2010年3月8日(月)「しんぶん赤旗」

水俣病

隠れた被害者いまなお

熊本 不知火患者会が検診


 水俣病不知火患者会(大石利生会長)は7日、水俣病の潜在患者を掘り起こし、救済につなげる「水俣病検診」を熊本県水俣市内、天草市内の2カ所で開きました。補償や救済の対象地域外の天草市倉岳町での「検診」では、56人中55人が水俣病の症状が見られるとされ、隠れた被害者がいまなお数多く存在することを示す結果となりました。

 検診は九州・沖縄の民医連の医師や職員らが協力。会場となった体育館には九つの診察室が設置され、問診ブースでは受診希望者が朝早くから列をつくりました。

 天草市栖本町で育ち、行商などから買った魚を多食してきたという50代の女性は、視野狭窄(きょうさく)や感覚障害などがみられ、診察した医師から「水俣病でほぼ間違いない」と診断されました。

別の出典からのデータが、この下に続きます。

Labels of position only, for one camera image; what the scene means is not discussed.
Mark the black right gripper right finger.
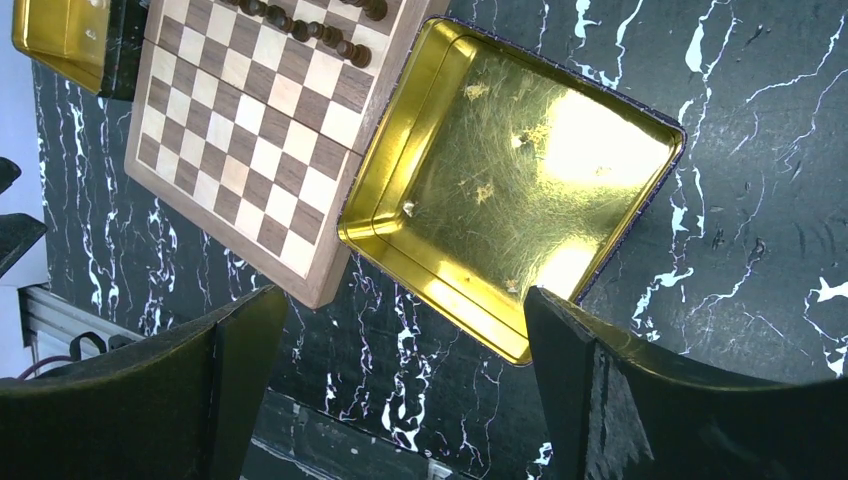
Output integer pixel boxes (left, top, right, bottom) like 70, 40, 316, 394
523, 287, 847, 479

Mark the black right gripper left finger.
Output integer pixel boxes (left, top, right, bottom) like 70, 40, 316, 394
1, 286, 288, 479

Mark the wooden chess board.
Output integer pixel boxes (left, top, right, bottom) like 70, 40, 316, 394
124, 1, 448, 309

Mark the gold tin with white pieces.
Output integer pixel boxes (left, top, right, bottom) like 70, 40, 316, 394
12, 0, 150, 101

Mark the row of dark chess pieces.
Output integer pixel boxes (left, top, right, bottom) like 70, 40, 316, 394
225, 0, 372, 69

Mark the empty gold square tin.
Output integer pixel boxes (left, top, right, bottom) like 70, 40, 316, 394
337, 15, 686, 364

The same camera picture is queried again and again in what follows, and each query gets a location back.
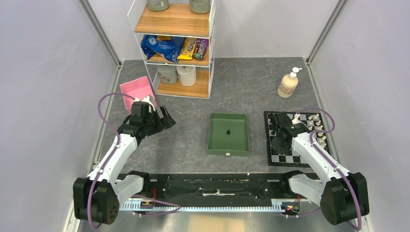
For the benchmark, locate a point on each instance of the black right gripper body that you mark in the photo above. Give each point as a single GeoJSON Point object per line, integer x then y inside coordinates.
{"type": "Point", "coordinates": [281, 148]}

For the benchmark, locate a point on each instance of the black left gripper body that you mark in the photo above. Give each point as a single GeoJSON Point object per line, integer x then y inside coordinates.
{"type": "Point", "coordinates": [154, 123]}

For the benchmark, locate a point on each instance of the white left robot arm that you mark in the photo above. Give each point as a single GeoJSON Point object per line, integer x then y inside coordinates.
{"type": "Point", "coordinates": [98, 197]}

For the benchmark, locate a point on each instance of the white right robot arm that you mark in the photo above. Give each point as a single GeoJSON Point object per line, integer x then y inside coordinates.
{"type": "Point", "coordinates": [342, 196]}

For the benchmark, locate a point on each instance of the white chess pieces row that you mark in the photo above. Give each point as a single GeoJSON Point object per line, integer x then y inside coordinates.
{"type": "Point", "coordinates": [314, 122]}

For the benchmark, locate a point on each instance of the black and white chessboard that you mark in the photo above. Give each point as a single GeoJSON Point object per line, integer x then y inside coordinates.
{"type": "Point", "coordinates": [292, 158]}

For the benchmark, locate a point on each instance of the pink plastic box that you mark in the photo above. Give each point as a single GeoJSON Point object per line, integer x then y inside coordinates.
{"type": "Point", "coordinates": [139, 88]}

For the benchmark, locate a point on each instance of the cream soap pump bottle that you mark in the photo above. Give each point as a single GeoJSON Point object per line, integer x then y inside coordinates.
{"type": "Point", "coordinates": [288, 83]}

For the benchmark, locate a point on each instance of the grey patterned mug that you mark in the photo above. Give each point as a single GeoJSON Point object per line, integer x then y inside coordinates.
{"type": "Point", "coordinates": [167, 74]}

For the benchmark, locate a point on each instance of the green plastic tray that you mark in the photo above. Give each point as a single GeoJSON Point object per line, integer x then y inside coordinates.
{"type": "Point", "coordinates": [235, 144]}

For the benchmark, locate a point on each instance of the white toilet paper roll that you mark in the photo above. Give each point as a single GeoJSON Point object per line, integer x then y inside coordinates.
{"type": "Point", "coordinates": [186, 75]}

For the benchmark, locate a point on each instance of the blue snack bag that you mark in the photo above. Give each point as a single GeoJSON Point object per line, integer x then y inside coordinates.
{"type": "Point", "coordinates": [168, 47]}

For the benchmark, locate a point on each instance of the yellow candy bag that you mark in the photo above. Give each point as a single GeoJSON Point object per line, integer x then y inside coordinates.
{"type": "Point", "coordinates": [187, 49]}

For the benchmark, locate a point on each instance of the brown candy bag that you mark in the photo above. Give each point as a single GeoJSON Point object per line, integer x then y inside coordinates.
{"type": "Point", "coordinates": [200, 48]}

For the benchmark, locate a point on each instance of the green jar left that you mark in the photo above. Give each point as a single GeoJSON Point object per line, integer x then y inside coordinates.
{"type": "Point", "coordinates": [158, 5]}

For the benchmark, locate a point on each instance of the green jar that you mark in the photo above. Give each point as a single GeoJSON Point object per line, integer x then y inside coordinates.
{"type": "Point", "coordinates": [200, 6]}
{"type": "Point", "coordinates": [158, 5]}

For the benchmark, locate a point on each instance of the green jar right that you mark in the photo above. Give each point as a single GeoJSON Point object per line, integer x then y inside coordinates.
{"type": "Point", "coordinates": [200, 6]}

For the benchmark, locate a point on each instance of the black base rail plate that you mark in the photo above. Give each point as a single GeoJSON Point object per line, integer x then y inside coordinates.
{"type": "Point", "coordinates": [216, 189]}

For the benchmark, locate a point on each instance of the white wire wooden shelf rack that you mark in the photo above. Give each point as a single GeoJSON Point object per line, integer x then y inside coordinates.
{"type": "Point", "coordinates": [177, 21]}

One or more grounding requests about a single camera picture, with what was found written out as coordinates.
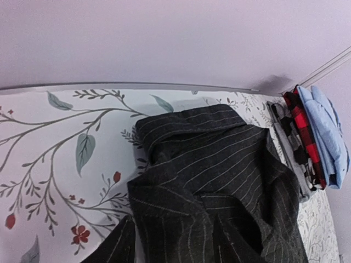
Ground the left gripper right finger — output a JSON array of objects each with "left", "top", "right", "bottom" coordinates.
[{"left": 215, "top": 216, "right": 266, "bottom": 263}]

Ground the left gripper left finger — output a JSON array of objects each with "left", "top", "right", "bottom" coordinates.
[{"left": 87, "top": 216, "right": 135, "bottom": 263}]

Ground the black pinstriped long sleeve shirt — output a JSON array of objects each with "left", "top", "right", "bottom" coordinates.
[{"left": 127, "top": 105, "right": 308, "bottom": 262}]

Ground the floral patterned table mat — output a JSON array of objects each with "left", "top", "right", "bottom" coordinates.
[{"left": 1, "top": 89, "right": 340, "bottom": 262}]

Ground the light blue folded shirt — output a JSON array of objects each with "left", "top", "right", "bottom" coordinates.
[{"left": 296, "top": 85, "right": 350, "bottom": 189}]

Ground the red black plaid folded shirt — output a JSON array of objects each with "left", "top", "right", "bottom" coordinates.
[{"left": 283, "top": 87, "right": 327, "bottom": 190}]

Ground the right aluminium frame post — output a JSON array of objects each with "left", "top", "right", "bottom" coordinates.
[{"left": 297, "top": 46, "right": 351, "bottom": 88}]

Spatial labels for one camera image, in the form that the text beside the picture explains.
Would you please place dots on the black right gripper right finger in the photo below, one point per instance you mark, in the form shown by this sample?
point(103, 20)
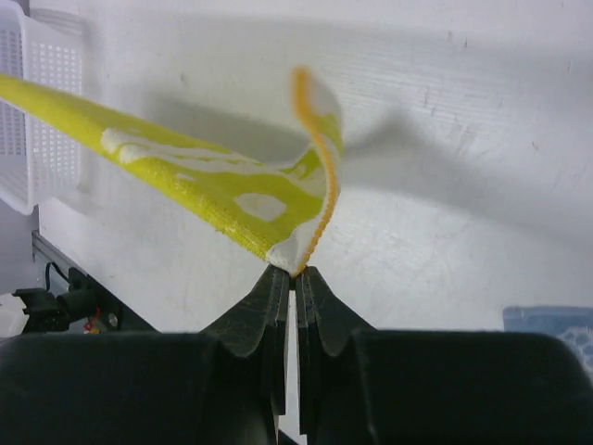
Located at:
point(363, 385)

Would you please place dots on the yellow green patterned towel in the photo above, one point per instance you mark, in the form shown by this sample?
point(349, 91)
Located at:
point(277, 213)

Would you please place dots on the aluminium front rail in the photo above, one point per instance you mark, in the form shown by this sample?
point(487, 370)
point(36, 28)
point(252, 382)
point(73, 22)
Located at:
point(44, 251)

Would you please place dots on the light blue towel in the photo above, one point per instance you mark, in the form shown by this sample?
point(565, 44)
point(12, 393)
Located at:
point(571, 325)

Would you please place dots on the white perforated plastic basket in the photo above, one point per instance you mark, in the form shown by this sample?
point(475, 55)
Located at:
point(38, 162)

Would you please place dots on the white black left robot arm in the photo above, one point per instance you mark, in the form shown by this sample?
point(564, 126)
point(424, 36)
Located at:
point(38, 310)

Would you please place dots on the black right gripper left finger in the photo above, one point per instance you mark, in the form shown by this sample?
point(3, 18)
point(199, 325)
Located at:
point(222, 385)

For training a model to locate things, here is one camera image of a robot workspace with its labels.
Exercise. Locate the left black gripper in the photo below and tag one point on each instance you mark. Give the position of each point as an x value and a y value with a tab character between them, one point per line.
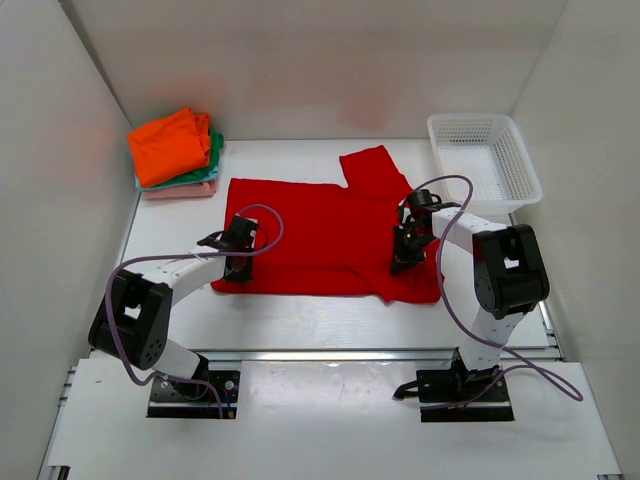
241	276

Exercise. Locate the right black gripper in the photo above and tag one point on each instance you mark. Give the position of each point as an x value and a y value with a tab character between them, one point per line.
401	260

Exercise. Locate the red t shirt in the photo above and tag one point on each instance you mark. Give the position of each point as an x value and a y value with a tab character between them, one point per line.
334	240

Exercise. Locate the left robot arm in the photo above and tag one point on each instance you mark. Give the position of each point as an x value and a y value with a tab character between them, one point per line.
132	322

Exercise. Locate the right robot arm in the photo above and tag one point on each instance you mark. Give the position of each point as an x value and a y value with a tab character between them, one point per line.
509	276

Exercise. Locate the pink folded t shirt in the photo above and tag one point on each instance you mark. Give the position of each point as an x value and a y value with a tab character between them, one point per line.
190	191

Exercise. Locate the white plastic basket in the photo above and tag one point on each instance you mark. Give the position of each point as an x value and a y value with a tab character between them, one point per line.
489	150

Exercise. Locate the light blue folded t shirt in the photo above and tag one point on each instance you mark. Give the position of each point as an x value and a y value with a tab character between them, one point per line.
138	185

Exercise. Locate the green folded t shirt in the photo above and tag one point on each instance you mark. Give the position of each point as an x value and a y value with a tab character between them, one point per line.
210	171

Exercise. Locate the orange folded t shirt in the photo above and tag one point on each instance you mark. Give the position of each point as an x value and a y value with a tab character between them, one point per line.
171	146

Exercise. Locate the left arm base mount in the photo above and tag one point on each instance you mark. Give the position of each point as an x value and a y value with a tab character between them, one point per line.
172	400

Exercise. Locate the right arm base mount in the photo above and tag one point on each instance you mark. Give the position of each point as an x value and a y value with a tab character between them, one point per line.
455	395

女性は視野が狭いため、車の運転も「スピードを出さないようにしている」と話します。腕には青あざができていましたが、「いつ、うったのかわからない」といいます。

 不知火患者会の瀧本忠事務局長は、「こうした検診は本来、行政がやるべきことだ」と話し、検診を通じて「地域と年代で救済や補償に線引きするいまの制度をあらためさせたい」といいます。

 診察にあたった藤野糺・水俣協立病院名誉院長は「潜在患者は10万人単位でいる」とみており、進行中のノーモア・ミナマタ訴訟の和解協議でも「すべての潜在患者の救済につながる和解が必要だ」と語っています。